Data extract:
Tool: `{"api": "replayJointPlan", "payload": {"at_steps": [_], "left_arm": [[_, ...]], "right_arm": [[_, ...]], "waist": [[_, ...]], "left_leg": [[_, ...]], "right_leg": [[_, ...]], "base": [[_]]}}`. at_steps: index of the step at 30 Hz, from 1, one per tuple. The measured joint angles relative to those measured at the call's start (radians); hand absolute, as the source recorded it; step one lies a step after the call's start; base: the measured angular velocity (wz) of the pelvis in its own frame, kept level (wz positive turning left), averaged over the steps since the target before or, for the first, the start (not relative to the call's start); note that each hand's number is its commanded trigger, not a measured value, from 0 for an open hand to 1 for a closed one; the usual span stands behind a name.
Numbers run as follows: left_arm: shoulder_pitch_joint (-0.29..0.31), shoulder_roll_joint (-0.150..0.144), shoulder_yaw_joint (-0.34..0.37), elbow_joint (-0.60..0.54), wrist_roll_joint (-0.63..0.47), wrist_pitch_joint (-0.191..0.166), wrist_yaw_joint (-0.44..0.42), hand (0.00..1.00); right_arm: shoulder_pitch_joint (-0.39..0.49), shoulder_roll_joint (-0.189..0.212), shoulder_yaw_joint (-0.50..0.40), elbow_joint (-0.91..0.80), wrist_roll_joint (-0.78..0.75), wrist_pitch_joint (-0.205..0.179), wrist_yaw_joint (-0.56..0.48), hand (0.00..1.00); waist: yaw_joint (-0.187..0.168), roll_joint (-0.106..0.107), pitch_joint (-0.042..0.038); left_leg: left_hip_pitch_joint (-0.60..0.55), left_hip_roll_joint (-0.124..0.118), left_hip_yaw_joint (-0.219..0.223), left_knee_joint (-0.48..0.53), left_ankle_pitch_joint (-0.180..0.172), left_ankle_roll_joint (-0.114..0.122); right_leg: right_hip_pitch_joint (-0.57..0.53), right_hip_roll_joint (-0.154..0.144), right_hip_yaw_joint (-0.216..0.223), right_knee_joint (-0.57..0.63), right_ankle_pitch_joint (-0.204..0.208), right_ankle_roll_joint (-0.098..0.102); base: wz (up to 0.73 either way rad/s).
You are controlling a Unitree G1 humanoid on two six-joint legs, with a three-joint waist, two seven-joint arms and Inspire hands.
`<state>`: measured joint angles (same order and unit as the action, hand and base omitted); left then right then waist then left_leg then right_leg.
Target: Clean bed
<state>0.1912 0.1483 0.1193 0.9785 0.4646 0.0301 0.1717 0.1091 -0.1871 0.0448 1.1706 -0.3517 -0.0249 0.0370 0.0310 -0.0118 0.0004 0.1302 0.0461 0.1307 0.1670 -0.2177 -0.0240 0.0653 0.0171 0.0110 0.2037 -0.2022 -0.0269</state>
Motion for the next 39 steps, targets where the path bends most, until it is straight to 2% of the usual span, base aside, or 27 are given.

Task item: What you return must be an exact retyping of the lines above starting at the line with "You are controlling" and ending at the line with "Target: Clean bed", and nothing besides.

Task response:
You are controlling a Unitree G1 humanoid on two six-joint legs, with a three-joint waist, two seven-joint arms and Inspire hands.
`<state>`: measured joint angles (same order and unit as the action, hand and base omitted); left then right then waist then left_leg then right_leg.
Target: Clean bed

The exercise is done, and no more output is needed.